* _EXERCISE INSTRUCTIONS_
Please reproduce the entire listing exactly.

'''

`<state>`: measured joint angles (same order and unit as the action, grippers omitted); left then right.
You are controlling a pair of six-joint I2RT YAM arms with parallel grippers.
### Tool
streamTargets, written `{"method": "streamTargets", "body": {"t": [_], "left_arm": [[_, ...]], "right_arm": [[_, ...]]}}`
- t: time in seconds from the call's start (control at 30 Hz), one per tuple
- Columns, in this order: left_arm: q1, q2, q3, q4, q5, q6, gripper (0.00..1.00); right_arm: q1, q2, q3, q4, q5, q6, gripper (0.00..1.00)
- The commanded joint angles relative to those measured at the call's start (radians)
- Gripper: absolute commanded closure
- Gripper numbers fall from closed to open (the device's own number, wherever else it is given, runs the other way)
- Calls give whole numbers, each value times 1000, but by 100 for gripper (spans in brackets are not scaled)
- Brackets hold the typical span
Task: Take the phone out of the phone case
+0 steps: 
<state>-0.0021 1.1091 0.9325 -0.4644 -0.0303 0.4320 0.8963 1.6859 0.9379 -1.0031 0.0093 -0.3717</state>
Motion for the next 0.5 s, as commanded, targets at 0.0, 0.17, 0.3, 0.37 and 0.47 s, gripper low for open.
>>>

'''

* _REPLY TO THE EXERCISE_
`<state>`: measured joint angles (same order and unit as the action, grippers omitted); left then right.
You are controlling a pair of six-joint I2RT YAM arms with parallel grippers.
### Tool
streamTargets, written `{"method": "streamTargets", "body": {"t": [_], "left_arm": [[_, ...]], "right_arm": [[_, ...]]}}`
- t: time in seconds from the call's start (control at 30 Hz), one per tuple
- Columns, in this order: left_arm: q1, q2, q3, q4, q5, q6, gripper (0.00..1.00); right_arm: q1, q2, q3, q4, q5, q6, gripper (0.00..1.00)
- The commanded joint angles relative to those measured at the call's start (radians)
- Gripper: absolute commanded closure
- Gripper numbers fall from closed to open (the device's own number, wherever else it is given, runs the other way)
- Calls give whole numbers, each value times 1000, but by 100 for gripper (spans in brackets are not scaled)
- Brackets hold the typical span
Task: Take the phone out of the phone case
+0 steps: 
<state>-0.0021 1.1091 0.9325 -0.4644 -0.0303 0.4320 0.8963 1.6859 0.9379 -1.0031 0.0093 -0.3717</state>
Motion for the next 0.5 s, as commanded, targets at 0.0, 0.17, 0.3, 0.37 and 0.47 s, gripper low for open.
>>>

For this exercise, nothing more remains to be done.